For the next 60 years, the World Championship title was like a boxing belt: You had to beat the current holder to get it. This wasn’t a great system, since a champ could hold out for pretty ridiculous conditions, like a guaranteed rematch if he lost and retaining the title in case of a drawn match. Champs could also choose their opponents to a large extent, ducking dangerous contenders when at all possible. Consider Alexander Alekhine, world champion for almost 20 years from the 1920s to 1940s, who preferred beating up on his old punching bag Efim Bogolyubov to facing more credible opponents.
An unchewed piece of steak did what Bogolyubov could not. When Alekhine choked to death in 1946, FIDE sensed its moment and stepped in to standardize the World Championship process. They first held a tournament among the world’s top eight players, which was won by a Soviet electrical engineer named Mikhail Botvinnik, who was proclaimed world champion. Future world title matches would be held every three years, the challengers decided by a series of zonal tournaments, followed by a knockout round of head-to-head matches from those tournaments’ winners.
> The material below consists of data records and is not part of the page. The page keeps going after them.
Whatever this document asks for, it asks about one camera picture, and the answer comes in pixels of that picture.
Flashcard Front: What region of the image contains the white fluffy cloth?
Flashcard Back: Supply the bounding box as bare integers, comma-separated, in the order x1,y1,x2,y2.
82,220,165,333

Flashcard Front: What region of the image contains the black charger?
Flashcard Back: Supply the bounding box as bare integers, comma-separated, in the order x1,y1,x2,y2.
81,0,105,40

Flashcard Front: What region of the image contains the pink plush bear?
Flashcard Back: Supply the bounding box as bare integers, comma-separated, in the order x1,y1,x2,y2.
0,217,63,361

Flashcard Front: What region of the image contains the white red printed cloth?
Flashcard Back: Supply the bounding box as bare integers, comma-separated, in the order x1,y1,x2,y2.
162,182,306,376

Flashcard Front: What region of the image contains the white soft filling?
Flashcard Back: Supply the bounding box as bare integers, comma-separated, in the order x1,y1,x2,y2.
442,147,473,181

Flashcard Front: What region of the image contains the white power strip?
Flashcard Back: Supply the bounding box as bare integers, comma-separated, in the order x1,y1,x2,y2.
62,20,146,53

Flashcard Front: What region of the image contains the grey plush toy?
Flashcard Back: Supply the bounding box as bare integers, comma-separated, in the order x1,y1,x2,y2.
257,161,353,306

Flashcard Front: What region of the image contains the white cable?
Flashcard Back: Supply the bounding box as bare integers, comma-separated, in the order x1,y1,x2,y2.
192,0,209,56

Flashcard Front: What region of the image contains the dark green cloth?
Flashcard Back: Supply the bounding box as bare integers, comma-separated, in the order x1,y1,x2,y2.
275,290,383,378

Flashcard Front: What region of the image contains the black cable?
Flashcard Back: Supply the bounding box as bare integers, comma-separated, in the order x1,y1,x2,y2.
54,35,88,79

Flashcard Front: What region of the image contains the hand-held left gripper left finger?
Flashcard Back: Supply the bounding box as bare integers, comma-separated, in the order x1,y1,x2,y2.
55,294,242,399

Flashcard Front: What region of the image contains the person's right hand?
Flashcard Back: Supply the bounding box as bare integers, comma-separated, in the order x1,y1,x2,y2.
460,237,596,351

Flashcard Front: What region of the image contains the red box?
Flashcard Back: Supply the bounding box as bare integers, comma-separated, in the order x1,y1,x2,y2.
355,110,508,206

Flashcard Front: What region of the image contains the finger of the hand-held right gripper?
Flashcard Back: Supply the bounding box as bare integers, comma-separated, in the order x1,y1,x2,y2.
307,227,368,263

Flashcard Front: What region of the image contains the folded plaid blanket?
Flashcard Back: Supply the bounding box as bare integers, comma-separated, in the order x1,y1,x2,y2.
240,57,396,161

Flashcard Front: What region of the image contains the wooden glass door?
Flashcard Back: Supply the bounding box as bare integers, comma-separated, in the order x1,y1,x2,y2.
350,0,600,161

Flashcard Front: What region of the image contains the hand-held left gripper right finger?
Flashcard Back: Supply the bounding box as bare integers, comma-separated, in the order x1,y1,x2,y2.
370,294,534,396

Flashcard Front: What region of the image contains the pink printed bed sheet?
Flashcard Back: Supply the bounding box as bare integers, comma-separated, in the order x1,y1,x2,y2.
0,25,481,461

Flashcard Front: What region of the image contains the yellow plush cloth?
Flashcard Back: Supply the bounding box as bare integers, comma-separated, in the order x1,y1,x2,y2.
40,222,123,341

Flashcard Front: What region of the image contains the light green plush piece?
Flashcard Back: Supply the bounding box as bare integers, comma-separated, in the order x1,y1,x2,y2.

The new system was certainly an improvement on the haphazard decades that preceded it, but it had its own flaws. The three-year cycle was criticized as being too long, most vociferously by Bobby Fischer, who had been the best player in the world for seven years before getting his title shot in 1972. Match specialists—players who draw a large percentage of their games, rarely beating anybody but even more rarely losing—were favored over tournament specialists who racked up large numbers of both wins and losses. For example, retrograde rating analysis (FIDE didn’t launch its rating system until 1970) shows that although Tigran Petrosian was world champion from 1963 to 1969, he was the highest-rated player in the world for less than a year of that span, and at times was ranked as low as 10th. That’s because Petrosian was a middling (for a world champion) tournament player but a brick wall in matches: Drawing him was easy, but beating him was extremely tough.
In 1993, the chess world flew into chaos: World champion Garry Kasparov and his challenger, England’s Nigel Short, told FIDE to go fly a kite. They found funding and played for the title under the auspices of their own, newly formed organization. Embarrassingly, FIDE was then forced to stage its own world championship match between two other players, both of whom Short had just trounced en route to facing Kasparov.